Shane Cowan had previously owned HD, HK and HQ Holdens, and for many years had owned and loved a 1982 Land Cruiser. He’d been looking for a suitable car to fill the gap for around five years, but had seen nothing inspiring. He was disappointed with the quality and presentation of some vehicles he saw advertised: some may not even have passed a safety certificate inspection.
However a good friend of Shane’s, aware of his plight, had been sending him photos and ads for cars that may be suitable, and finally he sent Shane a photo of a 1930 Willys Overland Tourer. Shane didn’t have a Willys on his short list, and had never owned a car this old, but was immediately interested. Shane’s wife Leanne had been keen on cars with external mudguards and running boards. The Willys had them, so they both wanted to learn more.
Shane and Leanne were in Rockhampton at the time and the car was at The Gap. When Shane rang he found that there was already a potential buyer, but the owner was very flexible and helpful in fitting in with Shane and Leanne’s requirements to make the car
available for them to inspect.
The car had been in his family for three generations. In 1980 the hood was repaired, running boards and radiator core replaced and the tub had been resprayed, but otherwise it had no major work done since new. It had always been stored under cover and was in remarkable condition for its age. The 94 year old wooden-spoked wheels in particular are in museum-quality condition, and the doors open and close like new.

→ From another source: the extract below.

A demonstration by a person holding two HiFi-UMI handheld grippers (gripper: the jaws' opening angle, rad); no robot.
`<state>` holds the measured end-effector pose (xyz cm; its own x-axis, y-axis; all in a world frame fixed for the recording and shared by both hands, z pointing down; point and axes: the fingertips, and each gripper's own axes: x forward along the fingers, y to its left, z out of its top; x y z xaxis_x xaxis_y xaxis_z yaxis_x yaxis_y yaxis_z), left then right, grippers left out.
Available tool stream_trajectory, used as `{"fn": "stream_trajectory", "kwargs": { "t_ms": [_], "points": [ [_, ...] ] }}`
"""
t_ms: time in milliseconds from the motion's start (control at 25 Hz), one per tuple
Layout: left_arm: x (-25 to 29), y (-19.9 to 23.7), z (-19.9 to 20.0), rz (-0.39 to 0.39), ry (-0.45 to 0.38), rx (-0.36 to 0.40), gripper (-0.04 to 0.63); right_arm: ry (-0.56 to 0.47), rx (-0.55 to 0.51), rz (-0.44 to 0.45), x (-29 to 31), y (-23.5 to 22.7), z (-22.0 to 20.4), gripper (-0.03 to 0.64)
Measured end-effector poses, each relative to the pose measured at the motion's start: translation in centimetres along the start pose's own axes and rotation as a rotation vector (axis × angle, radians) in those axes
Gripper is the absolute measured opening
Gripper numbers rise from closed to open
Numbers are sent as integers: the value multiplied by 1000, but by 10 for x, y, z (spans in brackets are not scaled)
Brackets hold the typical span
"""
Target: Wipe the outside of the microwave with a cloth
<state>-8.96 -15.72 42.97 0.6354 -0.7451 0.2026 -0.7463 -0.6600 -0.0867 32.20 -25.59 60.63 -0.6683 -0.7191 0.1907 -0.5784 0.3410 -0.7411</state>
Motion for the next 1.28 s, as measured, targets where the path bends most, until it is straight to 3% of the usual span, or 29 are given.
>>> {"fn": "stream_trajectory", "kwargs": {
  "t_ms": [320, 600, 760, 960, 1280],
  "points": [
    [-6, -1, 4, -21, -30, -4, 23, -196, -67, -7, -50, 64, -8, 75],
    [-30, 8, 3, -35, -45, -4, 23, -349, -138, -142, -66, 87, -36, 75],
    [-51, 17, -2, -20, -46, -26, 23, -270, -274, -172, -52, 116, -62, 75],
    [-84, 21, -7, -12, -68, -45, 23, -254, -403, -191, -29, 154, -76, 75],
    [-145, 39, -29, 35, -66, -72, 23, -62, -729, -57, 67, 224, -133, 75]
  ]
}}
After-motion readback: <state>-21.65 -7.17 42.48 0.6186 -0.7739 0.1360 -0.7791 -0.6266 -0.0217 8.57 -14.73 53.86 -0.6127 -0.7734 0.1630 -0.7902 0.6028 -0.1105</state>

The owner turned out to be a very discriminating seller. Some would-be buyers had alarmed the owner by mentioning turning the car into a hot rod, so he had made a little mental cross against their names. He wanted the car to go to the right sort of buyer, someone who valued it for what it was, and who would preserve it as his own family had. Shane and Leanne clearly met his requirements.
The owner wanted to ensure that Shane knew what to expect before they took a test drive. The car was initially difficult to drive, even for experienced drivers like Shane, and the performance of the cable brakes was frightening by today’s standards. But after preparing Shane the owner took the car on a 20-minute drive in traffic. He insisted that Shane drive the car, during which Shane noted that the car had no blinkers or adequate review mirrors, something he would later rectify. He’d thought of driving the car home, but the owner strongly recommended taking it by trailer, rather than driving it so soon after purchase.
Shane has now had the Willys for more than a year. He has it on full registration and drives it several times a week, including to Bunnings (which the dog Chelsea enjoys) and to the supermarket, where it usually attracts a lot of attention from admirers. The car has been remarkably trouble-free, and Shane has had to do very little since owning it. It initially
kept blowing its six-volt light bulbs, but Shane soon realized that the six-volt generator was putting out nine volts, so he eliminated the problem by using 12-volt bulbs. He has replaced the headlights by LEDs and will eventually do the same with the car’s other light bulbs.
The flat head has a short crack with a minor leak, but Shane was advised not to remove it for a weld repair but instead to use two-part epoxy, which has been effective in stopping the leak. The car has never shown any signs of overheating, and the hood limits the car’s speed to around 60kmh anyway, but Shane is considering installing an electronic temperature gauge to monitor the engine’s temperature more accurately. He may also replace the running boards one day.
All the chromework is original and so is showing its age. However Shane is reluctant to have any rechromed because of the difficulty these days of finding someone who can do a satisfactory job on old auto chromework.
Shane and Leanne (and Chelsea!) have been very happy with the Willys, and Shane is hoping that he will be able to celebrate the car’s 100th anniversary without it needing any major work.